*** EXERCISE INPUTS ***
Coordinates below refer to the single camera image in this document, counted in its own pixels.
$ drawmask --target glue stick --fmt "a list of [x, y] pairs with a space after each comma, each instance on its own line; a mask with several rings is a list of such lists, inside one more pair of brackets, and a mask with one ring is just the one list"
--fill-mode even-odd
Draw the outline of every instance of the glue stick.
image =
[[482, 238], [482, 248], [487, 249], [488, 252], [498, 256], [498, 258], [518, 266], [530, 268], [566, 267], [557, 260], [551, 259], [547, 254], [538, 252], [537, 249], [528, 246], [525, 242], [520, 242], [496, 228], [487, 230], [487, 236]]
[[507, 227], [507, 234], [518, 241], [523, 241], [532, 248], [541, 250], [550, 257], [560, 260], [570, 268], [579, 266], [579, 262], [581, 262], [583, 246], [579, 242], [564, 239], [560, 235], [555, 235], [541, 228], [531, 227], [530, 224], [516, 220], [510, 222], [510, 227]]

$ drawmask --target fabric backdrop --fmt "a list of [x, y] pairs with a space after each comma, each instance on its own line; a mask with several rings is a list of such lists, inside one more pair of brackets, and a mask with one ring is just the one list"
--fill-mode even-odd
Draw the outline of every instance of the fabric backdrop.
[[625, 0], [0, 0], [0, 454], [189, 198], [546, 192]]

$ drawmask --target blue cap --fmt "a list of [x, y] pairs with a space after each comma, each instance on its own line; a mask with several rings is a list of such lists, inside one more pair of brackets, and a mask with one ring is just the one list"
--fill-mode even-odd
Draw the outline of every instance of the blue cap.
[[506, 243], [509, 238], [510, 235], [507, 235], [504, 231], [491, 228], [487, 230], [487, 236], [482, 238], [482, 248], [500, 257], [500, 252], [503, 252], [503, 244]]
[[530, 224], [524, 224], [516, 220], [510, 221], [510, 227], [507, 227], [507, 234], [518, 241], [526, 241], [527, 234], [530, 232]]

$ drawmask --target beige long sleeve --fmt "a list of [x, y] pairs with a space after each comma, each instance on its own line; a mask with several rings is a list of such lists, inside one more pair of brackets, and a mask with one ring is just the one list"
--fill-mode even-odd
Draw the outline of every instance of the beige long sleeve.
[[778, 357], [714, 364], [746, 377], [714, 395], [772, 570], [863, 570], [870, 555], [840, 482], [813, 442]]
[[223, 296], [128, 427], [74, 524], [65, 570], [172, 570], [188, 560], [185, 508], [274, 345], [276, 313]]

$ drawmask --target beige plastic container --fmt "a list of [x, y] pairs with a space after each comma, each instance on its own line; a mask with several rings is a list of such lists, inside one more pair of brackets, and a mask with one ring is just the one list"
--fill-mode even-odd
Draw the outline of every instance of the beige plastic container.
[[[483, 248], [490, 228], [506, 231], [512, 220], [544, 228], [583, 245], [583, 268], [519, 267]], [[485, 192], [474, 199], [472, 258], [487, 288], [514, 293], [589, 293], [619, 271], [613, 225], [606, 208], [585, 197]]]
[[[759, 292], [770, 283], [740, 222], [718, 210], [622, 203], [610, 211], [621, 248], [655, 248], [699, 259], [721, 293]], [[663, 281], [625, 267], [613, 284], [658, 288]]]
*** End of EXERCISE INPUTS ***
▶ DIRECTIONS
From the first line to the last, retype the data exactly.

▶ RESPONSE BOX
Coordinates below refer to the single camera image in this document, counted in its own pixels.
$ drawmask --target glue stick --fmt "a list of [x, y] pairs with a space after each comma, each instance on its own line; a mask with several rings is a list of such lists, inside one more pair of brackets, and a mask with one ring is just the one list"
--fill-mode even-odd
Draw the outline of every instance of the glue stick.
image =
[[482, 238], [482, 248], [487, 249], [488, 252], [498, 256], [498, 258], [518, 266], [530, 268], [566, 267], [557, 260], [551, 259], [547, 254], [538, 252], [537, 249], [528, 246], [525, 242], [520, 242], [496, 228], [487, 230], [487, 236]]
[[507, 227], [507, 234], [518, 241], [523, 241], [532, 248], [541, 250], [550, 257], [560, 260], [570, 268], [579, 266], [579, 262], [581, 262], [583, 246], [579, 242], [564, 239], [560, 235], [555, 235], [541, 228], [531, 227], [530, 224], [516, 220], [510, 222], [510, 227]]

$ drawmask --target fabric backdrop --fmt "a list of [x, y] pairs with a space after each comma, each instance on its own line; a mask with several rings is a list of such lists, inside one more pair of brackets, and a mask with one ring is just the one list"
--fill-mode even-odd
Draw the outline of every instance of the fabric backdrop.
[[625, 0], [0, 0], [0, 454], [189, 198], [546, 192]]

$ drawmask --target blue cap --fmt "a list of [x, y] pairs with a space after each comma, each instance on its own line; a mask with several rings is a list of such lists, inside one more pair of brackets, and a mask with one ring is just the one list"
--fill-mode even-odd
Draw the outline of every instance of the blue cap.
[[506, 243], [509, 238], [510, 235], [507, 235], [504, 231], [491, 228], [487, 230], [487, 236], [482, 238], [482, 248], [500, 257], [500, 252], [503, 252], [503, 244]]
[[530, 224], [524, 224], [516, 220], [510, 221], [510, 227], [507, 227], [507, 234], [518, 241], [526, 241], [527, 234], [530, 232]]

$ drawmask --target beige long sleeve --fmt "a list of [x, y] pairs with a space after each comma, each instance on its own line; a mask with several rings is a list of such lists, inside one more pair of brackets, and a mask with one ring is just the one list"
--fill-mode even-odd
Draw the outline of every instance of the beige long sleeve.
[[778, 357], [714, 364], [746, 377], [714, 395], [772, 570], [863, 570], [870, 555], [840, 482], [813, 442]]
[[223, 296], [128, 427], [74, 524], [65, 570], [172, 570], [188, 560], [185, 508], [274, 345], [276, 313]]

$ drawmask --target beige plastic container --fmt "a list of [x, y] pairs with a space after each comma, each instance on its own line; a mask with several rings is a list of such lists, inside one more pair of brackets, and a mask with one ring is just the one list"
--fill-mode even-odd
Draw the outline of every instance of the beige plastic container.
[[[483, 248], [490, 228], [506, 231], [512, 220], [544, 228], [583, 245], [583, 268], [519, 267]], [[485, 192], [474, 199], [472, 258], [487, 288], [514, 293], [589, 293], [619, 271], [613, 225], [606, 208], [585, 197]]]
[[[759, 292], [770, 283], [740, 222], [718, 210], [622, 203], [610, 211], [621, 248], [655, 248], [699, 259], [721, 293]], [[663, 281], [625, 267], [613, 284], [658, 288]]]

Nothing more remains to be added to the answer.